Activity ▸ Give the data again exactly, from its opening line through the line in which "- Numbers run" appears.

Provided material ▸
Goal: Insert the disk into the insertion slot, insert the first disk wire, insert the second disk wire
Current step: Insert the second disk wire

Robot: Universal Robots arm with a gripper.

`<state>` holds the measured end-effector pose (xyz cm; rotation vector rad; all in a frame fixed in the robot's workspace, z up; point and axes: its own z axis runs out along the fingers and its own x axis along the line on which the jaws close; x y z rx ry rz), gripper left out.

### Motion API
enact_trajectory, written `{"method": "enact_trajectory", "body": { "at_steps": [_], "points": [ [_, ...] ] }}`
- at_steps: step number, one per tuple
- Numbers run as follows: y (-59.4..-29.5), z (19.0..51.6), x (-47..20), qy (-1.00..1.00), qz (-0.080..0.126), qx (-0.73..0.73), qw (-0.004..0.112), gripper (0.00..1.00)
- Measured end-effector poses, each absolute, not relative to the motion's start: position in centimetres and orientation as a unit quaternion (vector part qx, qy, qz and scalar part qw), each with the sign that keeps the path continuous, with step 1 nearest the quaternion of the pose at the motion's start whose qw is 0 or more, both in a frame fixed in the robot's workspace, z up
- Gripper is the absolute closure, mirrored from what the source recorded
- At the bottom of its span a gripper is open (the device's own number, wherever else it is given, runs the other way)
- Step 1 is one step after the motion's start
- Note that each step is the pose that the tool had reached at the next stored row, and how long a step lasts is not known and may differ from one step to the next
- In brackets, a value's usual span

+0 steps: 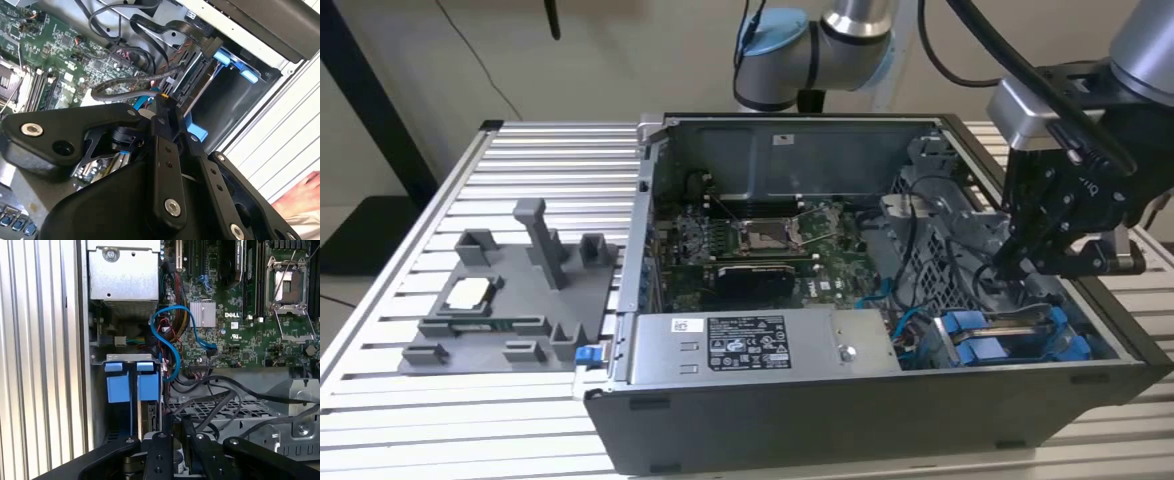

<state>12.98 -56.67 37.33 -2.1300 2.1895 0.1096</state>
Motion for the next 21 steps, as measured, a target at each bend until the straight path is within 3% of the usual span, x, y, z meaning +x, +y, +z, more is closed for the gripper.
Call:
{"method": "enact_trajectory", "body": {
  "at_steps": [14,21],
  "points": [
    [-57.7,36.2,14.7,0.716,0.036,-0.696,0.042,0.81],
    [-57.8,35.3,14.8,0.716,0.03,-0.697,0.036,0.81]
  ]
}}
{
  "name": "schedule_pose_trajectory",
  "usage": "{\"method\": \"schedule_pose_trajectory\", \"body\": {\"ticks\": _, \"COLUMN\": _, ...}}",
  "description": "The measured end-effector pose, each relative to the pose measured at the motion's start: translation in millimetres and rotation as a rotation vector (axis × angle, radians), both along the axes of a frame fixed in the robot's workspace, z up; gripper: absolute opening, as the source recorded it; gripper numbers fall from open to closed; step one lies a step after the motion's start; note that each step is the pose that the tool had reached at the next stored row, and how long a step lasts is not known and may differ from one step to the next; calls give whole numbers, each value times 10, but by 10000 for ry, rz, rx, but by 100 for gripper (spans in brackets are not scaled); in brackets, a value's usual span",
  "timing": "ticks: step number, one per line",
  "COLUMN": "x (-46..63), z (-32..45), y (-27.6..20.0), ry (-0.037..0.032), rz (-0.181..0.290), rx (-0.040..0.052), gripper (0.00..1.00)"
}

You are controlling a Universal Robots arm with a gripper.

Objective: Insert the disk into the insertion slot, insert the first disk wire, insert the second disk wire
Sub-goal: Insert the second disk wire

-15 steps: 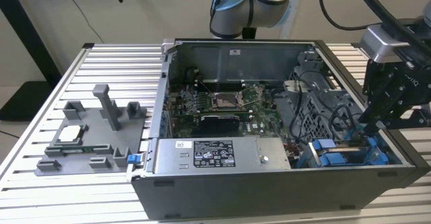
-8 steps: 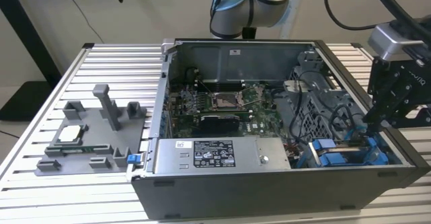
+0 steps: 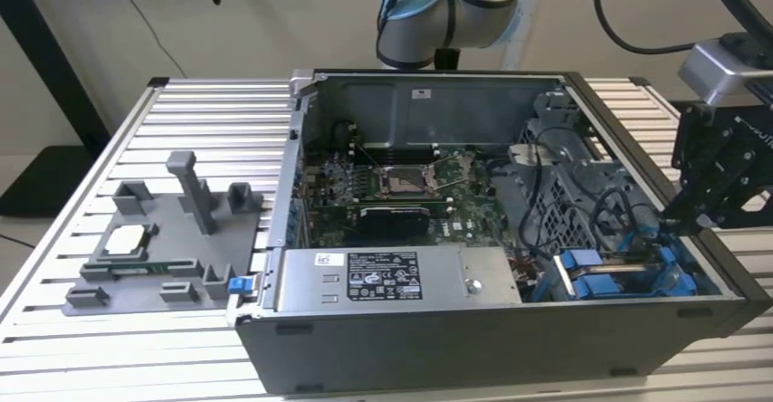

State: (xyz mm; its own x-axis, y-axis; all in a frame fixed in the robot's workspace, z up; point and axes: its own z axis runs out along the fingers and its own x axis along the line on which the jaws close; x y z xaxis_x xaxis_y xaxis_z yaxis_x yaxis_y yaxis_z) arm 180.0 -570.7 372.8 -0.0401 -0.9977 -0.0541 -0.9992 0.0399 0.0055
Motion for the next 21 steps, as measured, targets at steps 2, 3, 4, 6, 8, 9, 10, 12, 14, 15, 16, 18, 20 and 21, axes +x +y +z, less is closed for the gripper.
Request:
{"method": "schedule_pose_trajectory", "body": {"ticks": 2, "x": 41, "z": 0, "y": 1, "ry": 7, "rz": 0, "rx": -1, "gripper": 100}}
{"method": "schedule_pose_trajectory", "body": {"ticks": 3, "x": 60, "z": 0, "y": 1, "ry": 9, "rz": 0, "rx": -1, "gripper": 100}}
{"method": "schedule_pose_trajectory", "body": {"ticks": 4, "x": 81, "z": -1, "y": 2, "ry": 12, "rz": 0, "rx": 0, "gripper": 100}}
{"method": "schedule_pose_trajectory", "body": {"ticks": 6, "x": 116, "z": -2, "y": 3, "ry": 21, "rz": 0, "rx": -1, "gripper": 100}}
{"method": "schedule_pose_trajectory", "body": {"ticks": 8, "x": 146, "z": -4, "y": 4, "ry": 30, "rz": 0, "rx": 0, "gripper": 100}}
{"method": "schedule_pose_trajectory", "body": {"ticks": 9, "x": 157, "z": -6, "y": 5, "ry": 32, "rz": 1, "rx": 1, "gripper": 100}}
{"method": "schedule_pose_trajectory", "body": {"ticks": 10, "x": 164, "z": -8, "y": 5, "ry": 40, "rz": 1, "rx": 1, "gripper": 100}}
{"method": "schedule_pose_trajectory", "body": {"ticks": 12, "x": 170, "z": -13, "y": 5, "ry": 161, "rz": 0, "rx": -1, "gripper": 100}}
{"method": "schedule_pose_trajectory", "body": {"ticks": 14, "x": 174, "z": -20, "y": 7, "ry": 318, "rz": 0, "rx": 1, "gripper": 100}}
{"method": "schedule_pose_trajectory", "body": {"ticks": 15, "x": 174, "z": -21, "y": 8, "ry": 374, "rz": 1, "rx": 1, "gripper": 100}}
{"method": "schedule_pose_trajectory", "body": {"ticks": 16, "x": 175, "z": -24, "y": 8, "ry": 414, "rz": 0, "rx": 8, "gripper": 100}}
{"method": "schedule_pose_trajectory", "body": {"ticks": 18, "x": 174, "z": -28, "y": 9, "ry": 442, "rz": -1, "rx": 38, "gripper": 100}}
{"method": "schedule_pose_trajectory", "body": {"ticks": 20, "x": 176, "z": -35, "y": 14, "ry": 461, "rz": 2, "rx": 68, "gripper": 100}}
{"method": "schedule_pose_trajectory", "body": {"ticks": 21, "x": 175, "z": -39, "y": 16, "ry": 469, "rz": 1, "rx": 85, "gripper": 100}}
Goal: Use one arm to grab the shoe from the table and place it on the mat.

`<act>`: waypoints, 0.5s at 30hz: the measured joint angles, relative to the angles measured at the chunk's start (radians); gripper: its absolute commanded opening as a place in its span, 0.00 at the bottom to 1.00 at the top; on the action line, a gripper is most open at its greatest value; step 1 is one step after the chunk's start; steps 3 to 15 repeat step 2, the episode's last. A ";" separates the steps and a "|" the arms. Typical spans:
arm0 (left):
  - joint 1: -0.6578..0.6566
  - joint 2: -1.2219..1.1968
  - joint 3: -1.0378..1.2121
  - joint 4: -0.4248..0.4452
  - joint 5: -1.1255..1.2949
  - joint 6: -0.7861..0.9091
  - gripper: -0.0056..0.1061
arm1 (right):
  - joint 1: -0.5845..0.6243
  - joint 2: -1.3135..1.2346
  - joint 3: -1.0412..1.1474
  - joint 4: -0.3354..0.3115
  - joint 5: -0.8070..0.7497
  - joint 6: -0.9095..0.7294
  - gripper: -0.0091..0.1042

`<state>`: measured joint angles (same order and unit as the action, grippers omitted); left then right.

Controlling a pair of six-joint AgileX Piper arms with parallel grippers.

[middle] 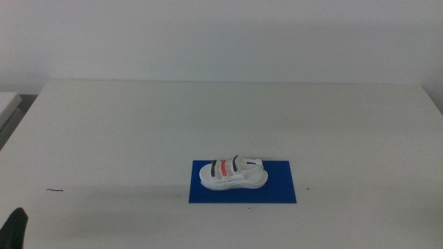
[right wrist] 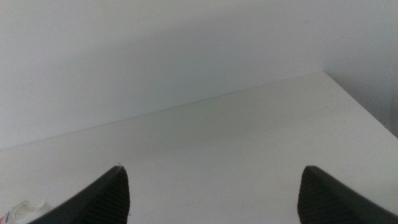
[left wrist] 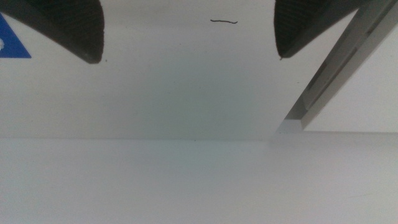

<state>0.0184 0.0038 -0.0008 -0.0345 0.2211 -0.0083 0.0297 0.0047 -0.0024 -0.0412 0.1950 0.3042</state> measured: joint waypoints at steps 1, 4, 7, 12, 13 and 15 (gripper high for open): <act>0.000 0.000 0.000 0.000 0.000 0.002 0.89 | 0.000 0.000 0.000 0.000 0.000 0.000 0.78; 0.000 0.000 0.000 0.000 0.000 0.008 0.89 | 0.000 0.000 0.000 0.000 0.000 0.000 0.78; 0.000 0.000 0.000 0.000 0.000 0.008 0.89 | 0.000 0.000 0.000 0.000 0.000 0.000 0.78; 0.000 0.000 0.000 0.000 0.000 0.008 0.89 | 0.000 0.000 0.000 0.000 0.000 0.000 0.78; 0.000 0.000 0.000 0.000 0.000 0.008 0.89 | 0.000 0.000 0.000 0.000 0.000 0.000 0.78; 0.000 0.000 0.000 0.000 0.000 0.008 0.89 | 0.000 0.000 0.000 0.000 0.000 0.000 0.78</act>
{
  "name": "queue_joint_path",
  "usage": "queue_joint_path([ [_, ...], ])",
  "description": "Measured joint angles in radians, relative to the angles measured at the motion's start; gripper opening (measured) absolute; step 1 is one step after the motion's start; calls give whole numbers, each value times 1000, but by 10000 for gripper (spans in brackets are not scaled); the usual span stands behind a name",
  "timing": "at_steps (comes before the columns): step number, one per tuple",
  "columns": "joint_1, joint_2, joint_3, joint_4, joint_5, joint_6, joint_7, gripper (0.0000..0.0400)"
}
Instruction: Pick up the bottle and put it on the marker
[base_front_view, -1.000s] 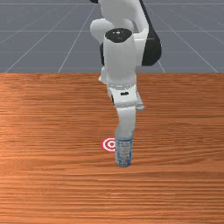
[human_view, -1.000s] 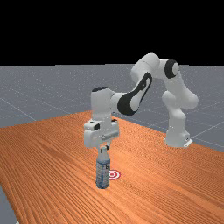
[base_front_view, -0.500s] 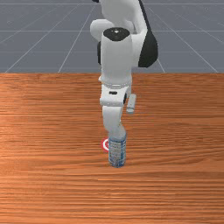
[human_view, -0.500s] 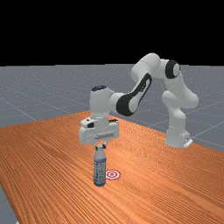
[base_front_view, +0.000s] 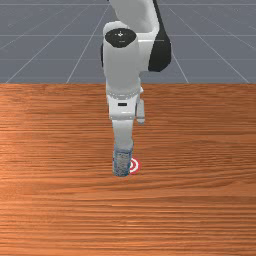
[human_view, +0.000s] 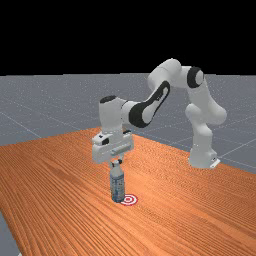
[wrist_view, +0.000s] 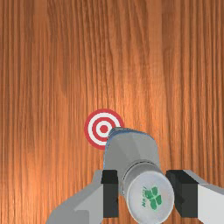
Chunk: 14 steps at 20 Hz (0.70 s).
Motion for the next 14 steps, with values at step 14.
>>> queue_joint_path([
  [14,-7,-169,3,-287,11,198,-9,166],
])
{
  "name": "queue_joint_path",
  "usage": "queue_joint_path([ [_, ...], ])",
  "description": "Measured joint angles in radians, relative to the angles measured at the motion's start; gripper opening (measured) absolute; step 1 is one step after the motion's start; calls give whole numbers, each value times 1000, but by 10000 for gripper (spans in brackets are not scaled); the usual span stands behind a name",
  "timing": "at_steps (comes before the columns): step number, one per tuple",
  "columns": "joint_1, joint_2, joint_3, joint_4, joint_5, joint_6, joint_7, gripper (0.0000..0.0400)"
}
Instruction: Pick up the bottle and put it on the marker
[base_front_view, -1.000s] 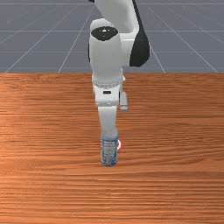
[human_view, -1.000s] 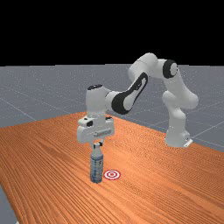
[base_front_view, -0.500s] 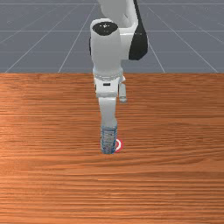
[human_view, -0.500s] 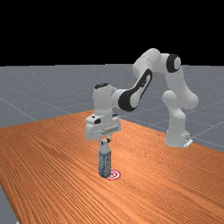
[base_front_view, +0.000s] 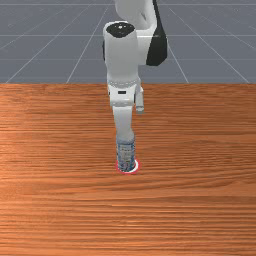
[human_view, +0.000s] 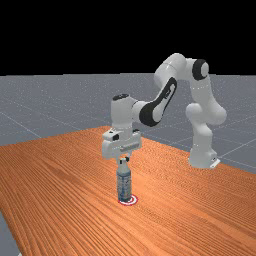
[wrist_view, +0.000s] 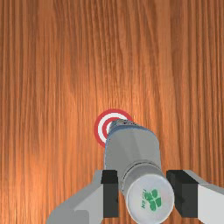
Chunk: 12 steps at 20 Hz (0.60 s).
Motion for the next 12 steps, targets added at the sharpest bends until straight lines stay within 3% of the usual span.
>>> queue_joint_path([
  [3,-1,-21,1,-35,2,42,-2,166],
  [8,0,-30,-1,-35,-1,-22,5,166],
  [11,-1,-57,1,-87,3,59,0,166],
  [12,-1,-60,1,-90,3,62,0,252],
])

Expected output ▸
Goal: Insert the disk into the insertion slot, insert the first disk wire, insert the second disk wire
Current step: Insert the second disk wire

Robot: Universal Robots arm with a gripper.

`<state>` holds the measured end-effector pose (xyz cm; rotation vector rad; all in a frame fixed in the robot's workspace, z up; point and axes: its own z axis runs out along the fingers and its own x axis along the line on which the jaws close; x y z rx ry rz), gripper left out.

### Motion API
enact_trajectory, written `{"method": "enact_trajectory", "body": { "at_steps": [_], "points": [ [_, ...] ] }}`
- at_steps: step number, one per tuple
- Numbers run as follows: y (-59.4..-29.5), z (19.0..51.6), x (-47..20), qy (-1.00..1.00), qz (-0.080..0.126), qx (-0.73..0.73), qw (-0.004..0.112), gripper (0.00..1.00)

The exercise has been fully answered.